> [TASK TO CARRY OUT]: Copy out every line of the data that follows, exactly.

INPUT DATA section start

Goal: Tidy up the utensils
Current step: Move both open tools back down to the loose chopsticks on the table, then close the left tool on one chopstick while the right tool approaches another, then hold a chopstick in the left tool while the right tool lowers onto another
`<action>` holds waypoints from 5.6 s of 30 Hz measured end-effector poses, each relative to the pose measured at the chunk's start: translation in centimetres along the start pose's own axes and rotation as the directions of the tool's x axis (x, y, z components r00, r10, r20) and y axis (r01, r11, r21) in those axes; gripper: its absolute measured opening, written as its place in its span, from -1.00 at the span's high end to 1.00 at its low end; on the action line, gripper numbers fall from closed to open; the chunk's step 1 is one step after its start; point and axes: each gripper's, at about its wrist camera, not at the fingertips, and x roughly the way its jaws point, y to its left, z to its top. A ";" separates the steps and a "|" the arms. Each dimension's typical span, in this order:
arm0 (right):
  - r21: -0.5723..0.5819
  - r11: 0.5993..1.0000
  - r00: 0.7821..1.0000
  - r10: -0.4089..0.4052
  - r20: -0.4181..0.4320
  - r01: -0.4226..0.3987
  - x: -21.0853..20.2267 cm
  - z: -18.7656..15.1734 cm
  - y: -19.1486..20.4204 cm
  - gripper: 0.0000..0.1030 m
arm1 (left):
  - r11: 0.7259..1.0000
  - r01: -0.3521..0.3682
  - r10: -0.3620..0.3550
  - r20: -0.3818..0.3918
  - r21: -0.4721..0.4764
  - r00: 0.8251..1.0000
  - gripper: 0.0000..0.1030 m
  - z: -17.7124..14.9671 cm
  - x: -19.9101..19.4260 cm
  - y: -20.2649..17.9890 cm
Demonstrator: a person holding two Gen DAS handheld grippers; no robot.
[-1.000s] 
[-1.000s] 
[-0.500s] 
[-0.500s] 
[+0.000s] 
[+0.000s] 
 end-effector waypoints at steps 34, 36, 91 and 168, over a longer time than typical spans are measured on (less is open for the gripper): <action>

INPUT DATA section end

> [TASK SOLUTION]:
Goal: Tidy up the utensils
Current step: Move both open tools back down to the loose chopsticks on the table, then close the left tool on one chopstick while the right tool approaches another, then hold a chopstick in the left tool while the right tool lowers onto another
`<action>` holds waypoints from 5.6 s of 30 Hz measured end-effector poses, each relative to the pose measured at the chunk's start: translation in centimetres along the start pose's own axes and rotation as the directions of the tool's x axis (x, y, z components r00, r10, r20) and y axis (r01, r11, r21) in those axes; gripper: its absolute measured opening, written as its place in its span, from -1.00 at the span's high end to 1.00 at its low end; on the action line, gripper numbers fall from closed to open; the chunk's step 1 is one step after its start; point and axes: each gripper's, at about its wrist camera, not at the fingertips, and x roughly the way its jaws point, y to its left, z to its top. A ";" separates the steps and a "|" the arms. Each dimension's typical span, in this order:
arm0 (right):
  - r21: -0.5723..0.5819
  - r11: 0.5993..1.0000
  - r00: 0.7821..1.0000
  - r10: -0.4089..0.4052
  - r20: -0.4181..0.4320
  - r01: -0.4226..0.3987
  - x: -21.0853..20.2267 cm
  - z: -18.7656..15.1734 cm
  - y: -19.1486..20.4204 cm
  - gripper: 0.0000..0.1030 m
arm1 (left):
  - r11: 0.7259..1.0000
  - r01: -0.3521..0.3682
  - r10: -0.3620..0.3550
  - r20: -0.3818..0.3918
  - r21: -0.4721..0.4764
  - r00: 0.8251..1.0000
  - gripper: 0.0000..0.1030 m
  - z: -17.7124..14.9671 cm
  - x: -19.9101..19.4260 cm
  - y: -20.2649..17.9890 cm
Demonstrator: a person holding two Gen DAS handheld grippers; no robot.
[-1.000s] 
[-1.000s] 
[-0.500s] 
[-0.500s] 
[+0.000s] 
[+0.000s] 
 end-effector waypoints at steps 34, 36, 91 and 168, over a longer time than typical spans are measured on (less is open for the gripper): <action>

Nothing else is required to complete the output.